# Fishing in and around Weston, Florida



## Everett (May 20, 2021)

Guys I will be in Weston Florida area April 16 through 23ed to do some fishing. We will be staying very near Everglades Holiday Park . I have spent some time researching some of the lakes and canals in the area.
The lakes and canals I have on my list are, Everglades Francis S Taylor (all 4 launches), Lake Ida, Loxahatchee, Everglades Holiday Park , Sawgrass Recreation Park, Markham Park.

I would appreciate any recommendations on any other lakes, or canals to fish that are not on my list. Also if there is anything on my list that I should forget about. I will be fishing out of a 15.5’ Santee with 20 HP Tohatsu and trolling motor. I will be primarily flyfishing and maybe some spin casting. Would live to get into some Large Bass. Whatever we catch will be but back in the water for another day.
Also would like to get a recommendation for a guild, as would like to fish with a guide for one day.

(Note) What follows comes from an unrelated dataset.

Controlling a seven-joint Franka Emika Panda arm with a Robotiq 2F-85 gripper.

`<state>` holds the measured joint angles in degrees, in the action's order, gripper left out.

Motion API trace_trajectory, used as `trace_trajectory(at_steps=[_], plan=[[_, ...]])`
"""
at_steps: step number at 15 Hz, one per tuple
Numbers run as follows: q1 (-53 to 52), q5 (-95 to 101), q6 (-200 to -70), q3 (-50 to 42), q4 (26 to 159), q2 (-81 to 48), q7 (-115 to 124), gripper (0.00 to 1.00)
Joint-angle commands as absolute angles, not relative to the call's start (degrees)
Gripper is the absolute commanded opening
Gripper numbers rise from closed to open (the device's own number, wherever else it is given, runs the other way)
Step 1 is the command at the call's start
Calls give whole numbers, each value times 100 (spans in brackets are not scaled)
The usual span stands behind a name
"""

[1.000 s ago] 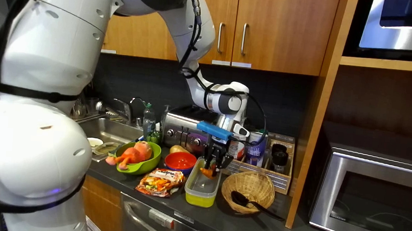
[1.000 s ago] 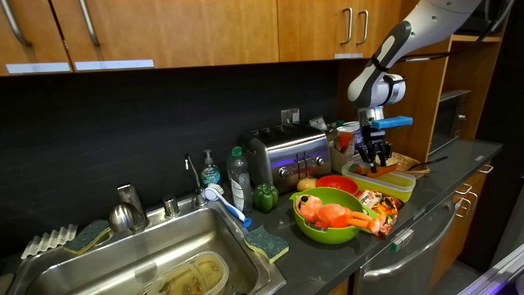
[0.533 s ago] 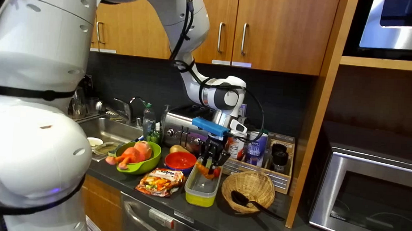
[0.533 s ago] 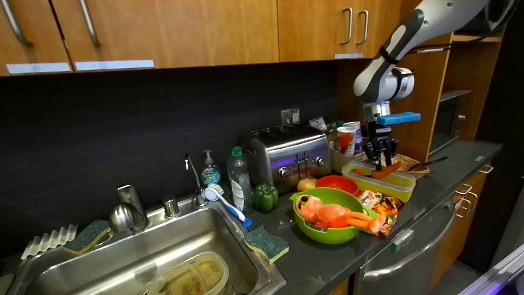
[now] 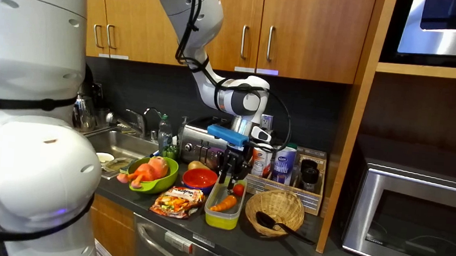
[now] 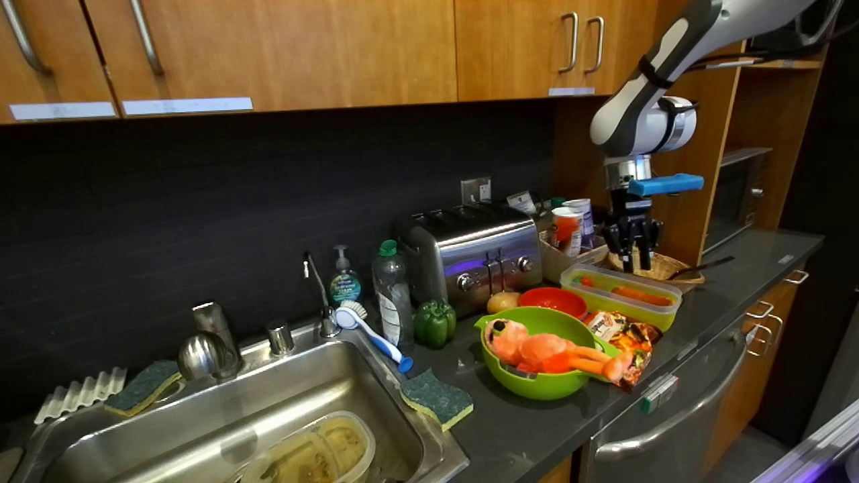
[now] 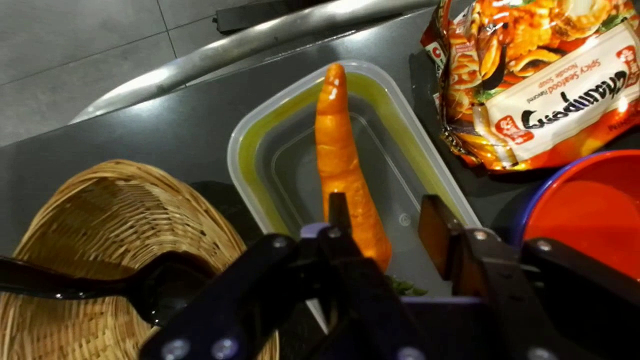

If you want to share any spots that you don’t want the world to know about, then you can contact me at [email protected].

Above is the boat I will be using. 


Everett


----------



## firecat1981 (Nov 27, 2007)

It's been a minute since I've fished out that way, but the "c" canals always had some fish. These days they are filled with snake heads, which are an invasive species, but still fun to catch. C-14 park is an easy launch to poke around while you are heading through.


----------



## DBStoots (Jul 9, 2011)

Captain Alan Zaremba, 954.609.3671. He's dialed in on the pea's and large mouth bass.


----------



## krash (Jan 9, 2007)

Been a while. sounds like you have most covered.. you may want to add, same stuff just another location.. don't remmeber the name, West end of Loxahatchie Road out near Parkland. North side boating, South side Airboats.

Also be aware in some of the places you mentioned, Holiday Park & SawGrass you are supposed to have a Orange flag on 10' high pole if you venture off the main canals into the grassland, so Airboats can see you easier.

where ever you are staying if you have access to any private lakes, no boat launches, there are some big Peacock bass in those lakes. Just go out back and walk the banks casting shiny lures.


----------